Sad to say, there are only a few restaurants in this area where you can sample Mexican food beyond the limited (and sooner or later boring) litany of corn-cheese-beans dishes. Tia Queta is one of those places.
Here, in addition to the usual tamales and enchiladas, you'll find a broad range of Mexican specialties -- a variety of shrimp and chicken dishes, some fish, beef and pork, and interesting desserts. The food is mainly very good, the environment is cozy and pleasant, and the prices are moderate.
The service, though always warm and friendly, tends to falter noticeably on weekend nights when the place is packed and there's a line waiting at the door. So it's best to visit on a weeknight, when things aren't so hectic.
For starters, don't miss the soups. The black bean soup, laced with garlic and what tastes like a bit of cheese, is a delight. More subtle and complex is the impressive shrimp soup, a velvety bisque with butter, cream and a touch of brandy. Homiest and most satisfying of all is the tortilla soup, a good chicken broth with firm vegetables, chunks of avocado, cheese, tortilla chips and tomato, and flavored with coriander and garlic. By comparison, the garlic soup is somewhat lackluster.
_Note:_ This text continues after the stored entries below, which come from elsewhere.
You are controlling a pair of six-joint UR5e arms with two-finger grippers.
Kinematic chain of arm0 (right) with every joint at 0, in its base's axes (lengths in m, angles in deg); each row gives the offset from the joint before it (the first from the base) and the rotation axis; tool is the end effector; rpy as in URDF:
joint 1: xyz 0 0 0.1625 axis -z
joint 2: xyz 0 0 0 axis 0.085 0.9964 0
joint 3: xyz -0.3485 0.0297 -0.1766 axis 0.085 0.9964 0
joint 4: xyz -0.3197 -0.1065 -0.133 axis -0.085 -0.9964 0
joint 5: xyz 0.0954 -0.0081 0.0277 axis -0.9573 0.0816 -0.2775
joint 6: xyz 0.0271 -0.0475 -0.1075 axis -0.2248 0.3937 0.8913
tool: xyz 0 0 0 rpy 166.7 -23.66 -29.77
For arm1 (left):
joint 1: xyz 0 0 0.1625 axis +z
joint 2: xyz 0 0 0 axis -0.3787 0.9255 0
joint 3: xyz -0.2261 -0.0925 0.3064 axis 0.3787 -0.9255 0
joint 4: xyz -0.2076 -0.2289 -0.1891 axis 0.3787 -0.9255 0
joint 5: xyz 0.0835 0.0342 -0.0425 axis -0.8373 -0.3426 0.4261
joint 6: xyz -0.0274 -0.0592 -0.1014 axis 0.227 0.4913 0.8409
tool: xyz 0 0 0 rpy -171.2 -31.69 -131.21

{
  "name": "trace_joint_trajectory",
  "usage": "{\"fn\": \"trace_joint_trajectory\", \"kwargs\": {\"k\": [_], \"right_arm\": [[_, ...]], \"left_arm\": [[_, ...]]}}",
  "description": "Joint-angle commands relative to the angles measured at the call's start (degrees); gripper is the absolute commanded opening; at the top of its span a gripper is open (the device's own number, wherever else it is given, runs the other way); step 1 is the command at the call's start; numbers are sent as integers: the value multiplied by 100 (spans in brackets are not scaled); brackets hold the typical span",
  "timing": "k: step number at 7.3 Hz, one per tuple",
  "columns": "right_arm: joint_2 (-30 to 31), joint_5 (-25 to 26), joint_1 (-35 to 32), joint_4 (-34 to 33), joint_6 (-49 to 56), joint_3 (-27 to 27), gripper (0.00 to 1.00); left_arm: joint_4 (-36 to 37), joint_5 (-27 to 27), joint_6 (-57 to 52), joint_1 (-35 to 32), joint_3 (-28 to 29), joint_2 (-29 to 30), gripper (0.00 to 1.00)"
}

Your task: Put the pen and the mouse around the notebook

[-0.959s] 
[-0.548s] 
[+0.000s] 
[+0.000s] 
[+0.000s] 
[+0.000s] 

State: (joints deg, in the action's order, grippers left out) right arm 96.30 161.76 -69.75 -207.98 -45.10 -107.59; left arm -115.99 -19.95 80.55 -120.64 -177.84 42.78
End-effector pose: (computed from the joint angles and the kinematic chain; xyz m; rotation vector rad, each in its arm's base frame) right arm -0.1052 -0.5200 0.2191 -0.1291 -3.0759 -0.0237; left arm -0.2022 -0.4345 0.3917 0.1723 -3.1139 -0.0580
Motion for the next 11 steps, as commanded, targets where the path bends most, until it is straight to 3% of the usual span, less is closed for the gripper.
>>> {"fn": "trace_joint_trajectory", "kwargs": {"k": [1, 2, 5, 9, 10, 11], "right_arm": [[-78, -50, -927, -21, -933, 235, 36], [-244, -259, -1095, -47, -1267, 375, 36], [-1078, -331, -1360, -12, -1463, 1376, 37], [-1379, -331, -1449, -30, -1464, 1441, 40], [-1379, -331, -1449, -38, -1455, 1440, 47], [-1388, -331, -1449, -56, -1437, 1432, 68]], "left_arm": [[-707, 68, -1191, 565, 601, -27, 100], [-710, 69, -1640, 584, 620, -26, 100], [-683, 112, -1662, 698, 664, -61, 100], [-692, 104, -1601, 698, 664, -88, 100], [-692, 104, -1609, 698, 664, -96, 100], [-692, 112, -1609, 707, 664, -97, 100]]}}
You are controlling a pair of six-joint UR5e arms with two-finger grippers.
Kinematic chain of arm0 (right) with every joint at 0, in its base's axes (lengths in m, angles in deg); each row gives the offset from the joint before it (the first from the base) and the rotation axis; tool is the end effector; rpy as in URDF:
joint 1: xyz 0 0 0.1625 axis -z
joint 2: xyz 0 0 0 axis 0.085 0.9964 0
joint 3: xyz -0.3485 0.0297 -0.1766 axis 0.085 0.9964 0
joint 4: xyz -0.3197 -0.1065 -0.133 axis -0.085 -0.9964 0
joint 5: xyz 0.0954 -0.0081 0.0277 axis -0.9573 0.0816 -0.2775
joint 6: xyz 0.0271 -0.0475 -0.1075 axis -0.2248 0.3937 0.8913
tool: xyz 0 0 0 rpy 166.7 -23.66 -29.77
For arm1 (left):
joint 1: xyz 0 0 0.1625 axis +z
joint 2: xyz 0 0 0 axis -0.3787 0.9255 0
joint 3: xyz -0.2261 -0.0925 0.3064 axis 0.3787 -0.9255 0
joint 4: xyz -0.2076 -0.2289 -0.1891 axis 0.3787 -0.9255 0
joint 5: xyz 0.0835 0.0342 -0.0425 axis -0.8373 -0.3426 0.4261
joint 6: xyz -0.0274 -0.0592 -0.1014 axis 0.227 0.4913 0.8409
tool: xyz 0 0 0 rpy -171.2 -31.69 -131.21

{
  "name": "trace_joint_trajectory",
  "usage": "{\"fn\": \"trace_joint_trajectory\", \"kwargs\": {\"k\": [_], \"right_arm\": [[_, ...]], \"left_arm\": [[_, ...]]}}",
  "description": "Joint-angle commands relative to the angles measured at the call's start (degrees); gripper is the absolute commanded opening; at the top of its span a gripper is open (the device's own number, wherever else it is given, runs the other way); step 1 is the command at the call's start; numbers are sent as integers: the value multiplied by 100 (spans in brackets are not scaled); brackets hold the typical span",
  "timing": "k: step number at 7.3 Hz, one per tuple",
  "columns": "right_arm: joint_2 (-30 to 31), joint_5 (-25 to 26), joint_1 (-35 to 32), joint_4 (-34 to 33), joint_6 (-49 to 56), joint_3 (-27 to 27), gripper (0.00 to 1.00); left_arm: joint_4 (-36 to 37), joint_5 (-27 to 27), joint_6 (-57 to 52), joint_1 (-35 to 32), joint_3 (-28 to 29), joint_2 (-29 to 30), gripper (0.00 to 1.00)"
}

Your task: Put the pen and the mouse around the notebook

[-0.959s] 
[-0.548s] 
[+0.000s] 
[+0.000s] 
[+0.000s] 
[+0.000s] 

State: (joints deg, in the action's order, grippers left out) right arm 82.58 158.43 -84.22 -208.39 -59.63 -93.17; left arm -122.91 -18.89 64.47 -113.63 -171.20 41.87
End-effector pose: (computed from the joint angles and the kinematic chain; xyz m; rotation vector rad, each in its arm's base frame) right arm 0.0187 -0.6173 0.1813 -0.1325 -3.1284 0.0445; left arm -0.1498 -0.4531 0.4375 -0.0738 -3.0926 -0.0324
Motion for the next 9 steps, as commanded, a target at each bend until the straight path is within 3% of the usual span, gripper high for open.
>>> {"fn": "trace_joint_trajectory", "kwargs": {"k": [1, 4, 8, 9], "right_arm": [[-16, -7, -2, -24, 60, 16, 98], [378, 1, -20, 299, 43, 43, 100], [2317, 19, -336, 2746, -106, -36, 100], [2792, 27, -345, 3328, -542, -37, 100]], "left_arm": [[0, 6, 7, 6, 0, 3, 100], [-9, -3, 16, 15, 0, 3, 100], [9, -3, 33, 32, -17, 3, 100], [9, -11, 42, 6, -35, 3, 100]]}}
The appetizers, for the most part, don't hold a candle to those extraordinary soups. We found the queso fundido -- spiced, broiled cheese -- heavy and oily, and the mussels, although fresh and served in a delightful sauce, somewhat dry and shriveled.
In choosing an entree, you can rely on the basic raw materials here -- chicken, beef, pork, shrimp -- to be very good across the board. It's the sauces where the big differences lie. In general, those that feature tomatoes and vegetables are the best bets.
Puerco yucateco is a gem of a dish, a generous portion of very tender pork cubes, beautifully trimmed, a little crusty outside and succulent within, in a tomato-onion sauce flavored with bitter orange and vinegar that's both robust and complex.
Another winner is camarones a la veracruzana -- big, tender shrimp (a tad dry, but not objectionably so) in a wonderful, bright, fresh-tasting sauce that combines tomatoes with capers and green olives. Pollo huasteco is a delightful chicken dish in a similar sauce.
The two dishes with the traditional chocolate mole sauces -- chicken and a chicken enchilada -- don't succeed as well. Because the sauce is too sweet and too heavily applied, the experience is something like eating a chicken sundae. Chicken mole verde falls a bit short, too, because its green tomato sauce, despite all the ingredients listed on the menu, seems flat and uninteresting.
Among the more common items, chiles rellenos is very good, albeit a bit mushy, with fluffy cheese and a light batter. Quesadillas have corn tortillas instead of the wheat variety -- nice, but a little limp and oily.
The desserts are all commendable, but the best is the crepe filled with homemade caramel.